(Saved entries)
==*==

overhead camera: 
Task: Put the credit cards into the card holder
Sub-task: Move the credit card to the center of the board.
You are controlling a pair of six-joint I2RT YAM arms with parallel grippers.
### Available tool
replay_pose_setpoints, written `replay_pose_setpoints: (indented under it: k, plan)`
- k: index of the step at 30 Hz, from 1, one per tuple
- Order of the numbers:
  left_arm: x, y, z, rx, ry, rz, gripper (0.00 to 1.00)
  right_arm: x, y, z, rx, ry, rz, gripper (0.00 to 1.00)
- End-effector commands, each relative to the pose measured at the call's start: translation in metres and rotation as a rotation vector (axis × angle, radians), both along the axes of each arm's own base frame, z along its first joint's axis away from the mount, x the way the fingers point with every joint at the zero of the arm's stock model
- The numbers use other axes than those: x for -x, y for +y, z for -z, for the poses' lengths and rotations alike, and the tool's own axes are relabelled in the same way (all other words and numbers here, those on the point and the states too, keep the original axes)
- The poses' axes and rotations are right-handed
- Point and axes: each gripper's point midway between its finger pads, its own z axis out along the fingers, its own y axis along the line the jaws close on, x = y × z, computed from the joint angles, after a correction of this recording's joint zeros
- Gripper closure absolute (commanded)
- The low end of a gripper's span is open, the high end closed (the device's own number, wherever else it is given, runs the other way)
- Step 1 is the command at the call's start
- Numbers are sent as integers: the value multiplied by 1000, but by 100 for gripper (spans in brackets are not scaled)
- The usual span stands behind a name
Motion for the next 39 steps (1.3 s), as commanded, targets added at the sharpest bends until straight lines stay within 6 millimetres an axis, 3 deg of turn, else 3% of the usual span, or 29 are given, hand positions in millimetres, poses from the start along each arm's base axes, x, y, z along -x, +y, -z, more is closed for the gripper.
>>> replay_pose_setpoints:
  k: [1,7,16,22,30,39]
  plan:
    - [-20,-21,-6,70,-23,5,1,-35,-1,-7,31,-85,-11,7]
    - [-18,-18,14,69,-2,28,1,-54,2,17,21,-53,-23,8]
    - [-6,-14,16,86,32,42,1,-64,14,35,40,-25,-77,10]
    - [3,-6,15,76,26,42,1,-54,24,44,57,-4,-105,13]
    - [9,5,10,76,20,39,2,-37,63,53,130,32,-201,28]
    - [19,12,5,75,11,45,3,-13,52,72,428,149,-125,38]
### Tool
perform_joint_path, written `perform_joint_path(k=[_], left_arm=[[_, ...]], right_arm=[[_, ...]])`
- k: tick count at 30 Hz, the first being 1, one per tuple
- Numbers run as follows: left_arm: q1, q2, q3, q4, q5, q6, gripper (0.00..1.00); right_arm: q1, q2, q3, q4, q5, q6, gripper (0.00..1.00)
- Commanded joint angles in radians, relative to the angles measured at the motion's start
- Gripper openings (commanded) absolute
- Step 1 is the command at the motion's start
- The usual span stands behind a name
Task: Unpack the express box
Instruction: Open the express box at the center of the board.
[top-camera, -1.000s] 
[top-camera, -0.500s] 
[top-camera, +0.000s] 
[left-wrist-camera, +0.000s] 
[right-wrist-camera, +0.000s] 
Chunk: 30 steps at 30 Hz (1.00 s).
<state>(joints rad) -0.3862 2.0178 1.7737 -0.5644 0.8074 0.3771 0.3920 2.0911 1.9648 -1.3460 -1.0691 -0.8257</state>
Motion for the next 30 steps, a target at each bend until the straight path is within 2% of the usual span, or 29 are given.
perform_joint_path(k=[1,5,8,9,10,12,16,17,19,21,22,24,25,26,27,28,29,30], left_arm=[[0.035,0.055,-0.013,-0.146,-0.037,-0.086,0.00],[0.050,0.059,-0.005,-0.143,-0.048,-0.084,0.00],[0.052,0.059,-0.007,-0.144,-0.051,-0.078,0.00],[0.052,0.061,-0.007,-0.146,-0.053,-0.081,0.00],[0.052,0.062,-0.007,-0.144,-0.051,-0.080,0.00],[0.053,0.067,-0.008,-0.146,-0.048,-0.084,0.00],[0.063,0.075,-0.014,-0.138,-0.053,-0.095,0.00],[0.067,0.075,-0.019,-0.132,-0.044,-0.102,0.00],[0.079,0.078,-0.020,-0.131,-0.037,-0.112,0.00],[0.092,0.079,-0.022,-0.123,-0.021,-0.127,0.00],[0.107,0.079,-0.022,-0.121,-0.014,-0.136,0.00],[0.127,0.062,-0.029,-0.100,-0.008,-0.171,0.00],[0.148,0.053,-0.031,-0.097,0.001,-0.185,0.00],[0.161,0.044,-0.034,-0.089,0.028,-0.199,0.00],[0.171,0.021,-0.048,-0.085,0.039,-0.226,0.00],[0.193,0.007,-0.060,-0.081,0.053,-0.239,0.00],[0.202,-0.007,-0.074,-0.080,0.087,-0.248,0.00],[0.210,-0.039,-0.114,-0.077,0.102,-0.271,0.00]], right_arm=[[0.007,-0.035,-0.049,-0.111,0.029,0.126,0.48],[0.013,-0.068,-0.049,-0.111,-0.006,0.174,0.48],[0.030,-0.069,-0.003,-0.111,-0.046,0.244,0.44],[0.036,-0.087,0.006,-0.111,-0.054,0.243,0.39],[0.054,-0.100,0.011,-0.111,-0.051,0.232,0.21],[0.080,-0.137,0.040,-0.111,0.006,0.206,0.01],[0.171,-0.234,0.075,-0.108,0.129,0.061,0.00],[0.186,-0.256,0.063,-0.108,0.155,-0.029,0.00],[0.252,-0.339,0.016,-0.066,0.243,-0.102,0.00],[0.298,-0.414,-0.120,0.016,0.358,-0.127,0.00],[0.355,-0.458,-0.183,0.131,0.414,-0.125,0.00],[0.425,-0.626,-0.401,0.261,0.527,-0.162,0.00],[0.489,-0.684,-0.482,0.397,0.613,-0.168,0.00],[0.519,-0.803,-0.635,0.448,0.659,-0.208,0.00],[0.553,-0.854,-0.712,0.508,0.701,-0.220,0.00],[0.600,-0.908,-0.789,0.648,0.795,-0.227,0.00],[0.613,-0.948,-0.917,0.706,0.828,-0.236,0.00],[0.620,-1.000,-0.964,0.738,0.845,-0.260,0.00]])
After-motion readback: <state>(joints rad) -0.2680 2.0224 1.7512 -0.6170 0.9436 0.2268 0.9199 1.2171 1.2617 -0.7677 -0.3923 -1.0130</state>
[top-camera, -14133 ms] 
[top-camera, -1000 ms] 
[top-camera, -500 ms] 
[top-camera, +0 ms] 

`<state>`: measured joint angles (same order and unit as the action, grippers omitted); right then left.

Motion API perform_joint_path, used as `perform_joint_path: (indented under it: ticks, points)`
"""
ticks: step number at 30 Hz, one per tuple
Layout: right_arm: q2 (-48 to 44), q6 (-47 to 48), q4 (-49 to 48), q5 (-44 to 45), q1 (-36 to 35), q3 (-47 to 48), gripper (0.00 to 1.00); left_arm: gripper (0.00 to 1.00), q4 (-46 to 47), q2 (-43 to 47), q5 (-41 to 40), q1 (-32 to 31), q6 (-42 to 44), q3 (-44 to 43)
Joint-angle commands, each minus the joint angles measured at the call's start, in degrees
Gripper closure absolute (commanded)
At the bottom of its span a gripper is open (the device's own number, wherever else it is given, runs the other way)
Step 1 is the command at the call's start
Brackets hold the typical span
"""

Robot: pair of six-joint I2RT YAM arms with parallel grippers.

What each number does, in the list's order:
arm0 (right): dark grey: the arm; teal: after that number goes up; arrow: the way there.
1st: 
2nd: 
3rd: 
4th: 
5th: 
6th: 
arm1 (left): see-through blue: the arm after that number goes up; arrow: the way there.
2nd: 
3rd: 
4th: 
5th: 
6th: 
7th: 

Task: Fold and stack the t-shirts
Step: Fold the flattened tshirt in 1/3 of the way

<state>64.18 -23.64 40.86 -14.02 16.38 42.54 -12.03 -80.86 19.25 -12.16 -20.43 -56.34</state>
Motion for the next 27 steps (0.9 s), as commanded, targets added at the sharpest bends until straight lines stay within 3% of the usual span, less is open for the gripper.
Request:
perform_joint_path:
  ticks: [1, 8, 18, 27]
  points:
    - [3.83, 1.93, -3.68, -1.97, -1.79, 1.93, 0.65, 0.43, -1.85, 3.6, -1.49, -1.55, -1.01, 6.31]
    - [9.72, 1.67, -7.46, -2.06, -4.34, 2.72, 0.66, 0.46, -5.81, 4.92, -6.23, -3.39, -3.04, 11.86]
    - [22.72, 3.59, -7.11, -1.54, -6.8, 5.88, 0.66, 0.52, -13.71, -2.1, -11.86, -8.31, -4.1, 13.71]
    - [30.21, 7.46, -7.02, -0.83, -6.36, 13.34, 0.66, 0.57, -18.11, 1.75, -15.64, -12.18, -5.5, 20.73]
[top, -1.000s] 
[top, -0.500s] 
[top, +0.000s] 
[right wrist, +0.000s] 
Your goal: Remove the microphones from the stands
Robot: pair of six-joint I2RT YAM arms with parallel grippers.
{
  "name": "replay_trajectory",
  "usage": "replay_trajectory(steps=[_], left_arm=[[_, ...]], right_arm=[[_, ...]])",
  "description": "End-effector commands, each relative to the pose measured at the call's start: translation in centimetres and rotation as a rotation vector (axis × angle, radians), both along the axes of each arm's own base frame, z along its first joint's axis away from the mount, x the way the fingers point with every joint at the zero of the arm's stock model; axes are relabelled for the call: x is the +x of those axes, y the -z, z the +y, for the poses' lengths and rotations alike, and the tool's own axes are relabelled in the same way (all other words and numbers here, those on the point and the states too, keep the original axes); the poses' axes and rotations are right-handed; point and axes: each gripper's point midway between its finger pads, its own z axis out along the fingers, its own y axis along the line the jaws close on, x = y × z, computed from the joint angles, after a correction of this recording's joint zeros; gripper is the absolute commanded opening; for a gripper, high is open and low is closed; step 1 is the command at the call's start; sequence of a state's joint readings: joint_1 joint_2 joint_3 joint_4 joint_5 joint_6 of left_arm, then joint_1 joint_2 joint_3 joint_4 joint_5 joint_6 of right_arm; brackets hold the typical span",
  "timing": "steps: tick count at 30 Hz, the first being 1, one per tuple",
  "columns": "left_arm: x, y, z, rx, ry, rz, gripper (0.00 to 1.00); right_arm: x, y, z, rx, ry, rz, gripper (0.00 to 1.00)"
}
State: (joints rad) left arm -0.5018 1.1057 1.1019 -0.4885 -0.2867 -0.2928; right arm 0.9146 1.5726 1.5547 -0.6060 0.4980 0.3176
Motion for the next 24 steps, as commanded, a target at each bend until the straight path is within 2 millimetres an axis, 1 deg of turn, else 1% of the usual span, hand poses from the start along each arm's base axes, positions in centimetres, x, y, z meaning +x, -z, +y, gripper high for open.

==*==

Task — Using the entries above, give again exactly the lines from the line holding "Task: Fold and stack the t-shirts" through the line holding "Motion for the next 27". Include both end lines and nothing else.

Answer —
Task: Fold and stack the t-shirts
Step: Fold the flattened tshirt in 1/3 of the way

<state>64.18 -23.64 40.86 -14.02 16.38 42.54 -12.03 -80.86 19.25 -12.16 -20.43 -56.34</state>
Motion for the next 27 steps (0.9 s), as commanded, targets added at the sharpest bends until straight lines stay within 3% of the usual span, less is open for the gripper.

What has been written completes the answer.